Continuous memory reads C compilation optimization questions

Question

I was thinking about the two register timer interview question that goes as follows:

There is a hardware memory mapped timer with the value of the timer stored in two registers: one holds the most significant 32 bits, the other holds the least significant 32 bits. They are at 0x1004 and 0x1000 respectively. Read the timer.

The main idea (as far as I've seen) is to show consideration for the fact that the timer can overflow while you read so you have to make sure the upper byte hasn't changed while you read the lower byte.

One of the other things that I've been told to look out for is declaring these types of variables as volatile otherwise the compiler can optimize things away and the result will not be what I expect.

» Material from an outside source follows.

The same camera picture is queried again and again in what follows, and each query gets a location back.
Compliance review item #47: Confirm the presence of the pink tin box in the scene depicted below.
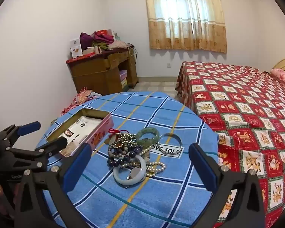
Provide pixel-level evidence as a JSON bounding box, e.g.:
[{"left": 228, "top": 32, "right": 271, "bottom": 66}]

I wanted to see how the compiler would optimize this, so I wrote the following code:

int main() {
    uint32_t *ap = 0x1000;
    uint32_t *bp = 0x1004;

    uint64_t temp = ((uint64_t)(*bp) << 32) | (*ap);
    if (temp > 0x2000) {
        return 0;
    }

    return 1;

}

I expected (from vague compiler lore I've heard) the compiler to optimize this into a single 64 bit read. But no matter the optimization level I use with gcc, I can't get it to happen. I've also tried using 16 bit "registers", but the compiler will still do two separate reads.

My questions are:

Is what I've been told/what I've gathered wrong?
Will the compiler ever combine these separate reads into one?
If so, how can I get it to do it?
Bonus: I've also heard of possible bus faults in this scenario without volatile ... 1. Can that actually happen? 2. If it can, would that be because a bus can only do say 32 bit reads and the compiler may ask for a 64 bit read on that bus which it can't provide?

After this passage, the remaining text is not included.